■ **TASK STATEMENT**:
Please copy every line below that contains the string "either".

■ **RECORDS FOR THIS TASK**:
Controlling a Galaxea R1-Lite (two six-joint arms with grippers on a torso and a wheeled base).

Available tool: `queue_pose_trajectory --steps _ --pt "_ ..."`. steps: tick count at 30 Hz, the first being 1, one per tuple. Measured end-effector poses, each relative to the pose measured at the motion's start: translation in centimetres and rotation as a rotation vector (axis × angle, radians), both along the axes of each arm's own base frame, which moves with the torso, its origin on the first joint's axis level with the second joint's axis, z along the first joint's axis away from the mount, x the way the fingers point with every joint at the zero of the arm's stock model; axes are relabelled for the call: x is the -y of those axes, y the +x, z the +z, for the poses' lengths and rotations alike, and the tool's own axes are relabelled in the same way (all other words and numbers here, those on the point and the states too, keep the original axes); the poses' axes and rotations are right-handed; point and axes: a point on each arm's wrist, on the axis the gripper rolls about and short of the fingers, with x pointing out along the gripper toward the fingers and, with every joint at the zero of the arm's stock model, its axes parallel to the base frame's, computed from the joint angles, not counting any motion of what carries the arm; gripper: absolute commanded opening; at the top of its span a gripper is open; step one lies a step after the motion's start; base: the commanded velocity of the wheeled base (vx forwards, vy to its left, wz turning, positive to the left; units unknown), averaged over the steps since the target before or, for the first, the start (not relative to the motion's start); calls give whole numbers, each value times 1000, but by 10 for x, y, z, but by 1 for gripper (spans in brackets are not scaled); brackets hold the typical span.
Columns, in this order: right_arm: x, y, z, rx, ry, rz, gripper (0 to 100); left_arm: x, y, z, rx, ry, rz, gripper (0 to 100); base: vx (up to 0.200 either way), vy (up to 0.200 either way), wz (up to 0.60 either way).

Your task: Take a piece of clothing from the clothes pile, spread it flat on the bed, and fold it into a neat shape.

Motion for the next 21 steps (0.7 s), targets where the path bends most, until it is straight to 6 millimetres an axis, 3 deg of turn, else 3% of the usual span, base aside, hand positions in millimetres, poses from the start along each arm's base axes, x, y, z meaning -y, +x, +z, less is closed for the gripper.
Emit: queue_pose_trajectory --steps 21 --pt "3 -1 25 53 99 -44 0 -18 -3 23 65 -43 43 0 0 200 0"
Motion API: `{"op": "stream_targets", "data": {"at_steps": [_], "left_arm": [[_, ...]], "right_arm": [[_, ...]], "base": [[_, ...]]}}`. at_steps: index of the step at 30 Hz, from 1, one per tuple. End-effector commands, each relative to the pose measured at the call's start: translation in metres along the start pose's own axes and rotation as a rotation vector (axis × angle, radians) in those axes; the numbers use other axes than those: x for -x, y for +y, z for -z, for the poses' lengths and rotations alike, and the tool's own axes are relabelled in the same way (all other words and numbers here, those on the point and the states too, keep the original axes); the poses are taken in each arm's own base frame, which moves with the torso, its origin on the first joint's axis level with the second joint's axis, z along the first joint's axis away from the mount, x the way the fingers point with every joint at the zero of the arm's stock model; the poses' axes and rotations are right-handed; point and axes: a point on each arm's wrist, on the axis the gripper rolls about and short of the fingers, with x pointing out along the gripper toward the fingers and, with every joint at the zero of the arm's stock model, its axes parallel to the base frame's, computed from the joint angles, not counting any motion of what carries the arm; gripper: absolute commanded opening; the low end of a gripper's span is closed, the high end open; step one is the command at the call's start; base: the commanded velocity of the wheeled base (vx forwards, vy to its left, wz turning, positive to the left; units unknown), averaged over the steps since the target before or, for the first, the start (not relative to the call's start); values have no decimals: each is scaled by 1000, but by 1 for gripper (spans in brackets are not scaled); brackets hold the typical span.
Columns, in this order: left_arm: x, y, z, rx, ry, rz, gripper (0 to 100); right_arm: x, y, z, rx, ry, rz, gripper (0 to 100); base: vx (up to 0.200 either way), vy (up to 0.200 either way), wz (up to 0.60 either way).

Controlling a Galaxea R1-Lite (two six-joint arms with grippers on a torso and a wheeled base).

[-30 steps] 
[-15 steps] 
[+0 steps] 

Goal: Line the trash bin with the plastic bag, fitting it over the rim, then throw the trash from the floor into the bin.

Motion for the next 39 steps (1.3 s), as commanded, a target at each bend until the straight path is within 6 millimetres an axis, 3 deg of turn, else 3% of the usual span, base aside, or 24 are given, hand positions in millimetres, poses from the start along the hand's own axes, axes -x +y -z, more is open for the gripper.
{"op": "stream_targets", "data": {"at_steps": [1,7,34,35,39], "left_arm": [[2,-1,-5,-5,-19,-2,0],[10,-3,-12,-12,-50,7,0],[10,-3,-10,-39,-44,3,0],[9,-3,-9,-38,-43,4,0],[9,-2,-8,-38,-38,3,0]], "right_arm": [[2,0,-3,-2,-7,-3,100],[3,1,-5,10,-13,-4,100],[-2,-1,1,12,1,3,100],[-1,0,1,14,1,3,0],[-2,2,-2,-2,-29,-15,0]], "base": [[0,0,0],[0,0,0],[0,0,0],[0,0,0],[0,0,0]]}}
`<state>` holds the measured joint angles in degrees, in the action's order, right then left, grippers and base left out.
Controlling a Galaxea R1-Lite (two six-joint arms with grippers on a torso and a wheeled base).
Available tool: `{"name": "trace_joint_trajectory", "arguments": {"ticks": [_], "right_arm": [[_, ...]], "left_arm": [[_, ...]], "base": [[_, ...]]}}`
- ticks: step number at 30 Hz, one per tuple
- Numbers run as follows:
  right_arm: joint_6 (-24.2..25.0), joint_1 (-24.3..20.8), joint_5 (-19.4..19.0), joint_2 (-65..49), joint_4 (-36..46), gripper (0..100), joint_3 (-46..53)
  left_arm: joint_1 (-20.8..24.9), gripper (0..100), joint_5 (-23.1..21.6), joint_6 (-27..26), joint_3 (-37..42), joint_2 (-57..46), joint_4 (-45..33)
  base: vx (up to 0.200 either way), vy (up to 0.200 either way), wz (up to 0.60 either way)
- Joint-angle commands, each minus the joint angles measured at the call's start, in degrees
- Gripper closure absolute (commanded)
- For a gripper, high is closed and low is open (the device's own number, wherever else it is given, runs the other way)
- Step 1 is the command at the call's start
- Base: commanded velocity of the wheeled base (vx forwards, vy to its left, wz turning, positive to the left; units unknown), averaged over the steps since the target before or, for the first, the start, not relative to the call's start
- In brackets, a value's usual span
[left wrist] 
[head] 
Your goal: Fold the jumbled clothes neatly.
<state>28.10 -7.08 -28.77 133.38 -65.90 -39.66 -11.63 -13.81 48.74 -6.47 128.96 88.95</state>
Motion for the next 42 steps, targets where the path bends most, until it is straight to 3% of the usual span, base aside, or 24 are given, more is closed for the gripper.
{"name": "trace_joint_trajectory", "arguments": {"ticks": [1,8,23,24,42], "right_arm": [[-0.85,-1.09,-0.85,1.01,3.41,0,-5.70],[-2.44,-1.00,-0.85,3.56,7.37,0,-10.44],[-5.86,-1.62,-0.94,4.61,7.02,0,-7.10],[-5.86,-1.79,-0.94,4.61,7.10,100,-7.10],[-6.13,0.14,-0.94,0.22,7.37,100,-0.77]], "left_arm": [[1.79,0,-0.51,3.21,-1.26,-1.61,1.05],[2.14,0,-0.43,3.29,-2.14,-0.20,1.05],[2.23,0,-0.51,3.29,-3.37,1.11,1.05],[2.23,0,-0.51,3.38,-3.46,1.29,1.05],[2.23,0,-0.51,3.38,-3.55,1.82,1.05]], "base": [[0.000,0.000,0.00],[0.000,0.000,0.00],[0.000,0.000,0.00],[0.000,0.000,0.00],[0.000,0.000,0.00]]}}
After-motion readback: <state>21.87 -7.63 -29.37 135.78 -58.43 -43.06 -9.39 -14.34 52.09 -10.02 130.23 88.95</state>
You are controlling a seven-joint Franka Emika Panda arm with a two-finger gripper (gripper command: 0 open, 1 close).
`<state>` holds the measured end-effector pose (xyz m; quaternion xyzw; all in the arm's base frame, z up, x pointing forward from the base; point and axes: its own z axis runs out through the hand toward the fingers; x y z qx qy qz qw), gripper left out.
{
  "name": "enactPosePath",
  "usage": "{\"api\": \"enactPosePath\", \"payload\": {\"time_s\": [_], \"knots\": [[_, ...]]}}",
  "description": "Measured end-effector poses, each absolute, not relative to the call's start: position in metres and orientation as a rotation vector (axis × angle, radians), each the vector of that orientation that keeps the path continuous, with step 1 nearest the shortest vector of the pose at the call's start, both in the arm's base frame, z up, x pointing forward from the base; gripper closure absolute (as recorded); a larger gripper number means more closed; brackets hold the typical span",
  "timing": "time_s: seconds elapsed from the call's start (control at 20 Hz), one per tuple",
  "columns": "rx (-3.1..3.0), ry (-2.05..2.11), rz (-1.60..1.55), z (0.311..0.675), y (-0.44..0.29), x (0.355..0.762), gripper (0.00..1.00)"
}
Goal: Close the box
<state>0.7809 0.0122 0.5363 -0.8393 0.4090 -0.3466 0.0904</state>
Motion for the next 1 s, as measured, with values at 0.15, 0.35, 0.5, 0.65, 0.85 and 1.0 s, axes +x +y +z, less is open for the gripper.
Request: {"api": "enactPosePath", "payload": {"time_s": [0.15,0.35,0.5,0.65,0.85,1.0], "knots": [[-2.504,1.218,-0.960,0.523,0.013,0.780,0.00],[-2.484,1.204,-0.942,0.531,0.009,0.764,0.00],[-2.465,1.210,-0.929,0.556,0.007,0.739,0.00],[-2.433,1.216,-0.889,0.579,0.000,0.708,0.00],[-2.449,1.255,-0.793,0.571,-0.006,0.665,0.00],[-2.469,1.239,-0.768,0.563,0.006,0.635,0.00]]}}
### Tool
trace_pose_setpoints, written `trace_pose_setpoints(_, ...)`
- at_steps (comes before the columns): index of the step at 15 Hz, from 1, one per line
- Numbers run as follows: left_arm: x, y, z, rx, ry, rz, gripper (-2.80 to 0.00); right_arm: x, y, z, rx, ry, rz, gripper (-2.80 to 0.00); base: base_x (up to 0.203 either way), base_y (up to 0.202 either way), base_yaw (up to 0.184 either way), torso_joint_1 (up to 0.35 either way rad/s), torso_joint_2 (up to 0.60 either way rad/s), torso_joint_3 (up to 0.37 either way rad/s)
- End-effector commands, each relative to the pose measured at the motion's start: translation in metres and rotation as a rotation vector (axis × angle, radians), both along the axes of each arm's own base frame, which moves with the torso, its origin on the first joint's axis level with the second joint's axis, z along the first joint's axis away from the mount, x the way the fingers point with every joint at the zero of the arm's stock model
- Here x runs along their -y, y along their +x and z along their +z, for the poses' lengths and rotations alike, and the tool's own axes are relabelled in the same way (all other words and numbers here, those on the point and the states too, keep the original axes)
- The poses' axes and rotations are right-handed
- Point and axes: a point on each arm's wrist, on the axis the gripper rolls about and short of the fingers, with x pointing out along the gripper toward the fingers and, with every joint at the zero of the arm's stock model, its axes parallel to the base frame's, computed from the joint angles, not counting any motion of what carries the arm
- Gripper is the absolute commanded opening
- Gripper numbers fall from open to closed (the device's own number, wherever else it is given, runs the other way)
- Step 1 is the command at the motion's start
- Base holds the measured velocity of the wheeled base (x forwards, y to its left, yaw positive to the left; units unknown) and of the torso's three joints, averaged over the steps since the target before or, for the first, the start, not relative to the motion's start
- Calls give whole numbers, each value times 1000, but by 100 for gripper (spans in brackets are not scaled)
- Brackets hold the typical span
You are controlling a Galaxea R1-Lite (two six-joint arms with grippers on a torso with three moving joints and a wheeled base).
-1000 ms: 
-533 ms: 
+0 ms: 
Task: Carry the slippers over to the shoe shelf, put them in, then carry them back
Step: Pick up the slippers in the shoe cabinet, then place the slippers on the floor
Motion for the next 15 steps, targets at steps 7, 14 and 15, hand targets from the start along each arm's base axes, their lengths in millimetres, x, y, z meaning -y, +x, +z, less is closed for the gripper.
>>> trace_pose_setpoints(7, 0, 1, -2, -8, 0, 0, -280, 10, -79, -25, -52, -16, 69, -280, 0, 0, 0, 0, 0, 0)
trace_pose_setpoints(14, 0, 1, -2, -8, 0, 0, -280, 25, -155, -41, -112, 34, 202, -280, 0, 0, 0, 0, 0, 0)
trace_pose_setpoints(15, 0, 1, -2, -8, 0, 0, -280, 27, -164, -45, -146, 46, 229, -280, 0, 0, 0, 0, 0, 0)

■ **ANSWER BOX**:
Columns, in this order: right_arm: x, y, z, rx, ry, rz, gripper (0 to 100); left_arm: x, y, z, rx, ry, rz, gripper (0 to 100); base: vx (up to 0.200 either way), vy (up to 0.200 either way), wz (up to 0.60 either way).
Columns, in this order: left_arm: x, y, z, rx, ry, rz, gripper (0 to 100); right_arm: x, y, z, rx, ry, rz, gripper (0 to 100); base: vx (up to 0.200 either way), vy (up to 0.200 either way), wz (up to 0.60 either way).
  base: vx (up to 0.200 either way), vy (up to 0.200 either way), wz (up to 0.60 either way)
- Numbers run as follows: left_arm: x, y, z, rx, ry, rz, gripper (-2.80 to 0.00); right_arm: x, y, z, rx, ry, rz, gripper (-2.80 to 0.00); base: base_x (up to 0.203 either way), base_y (up to 0.202 either way), base_yaw (up to 0.184 either way), torso_joint_1 (up to 0.35 either way rad/s), torso_joint_2 (up to 0.60 either way rad/s), torso_joint_3 (up to 0.37 either way rad/s)

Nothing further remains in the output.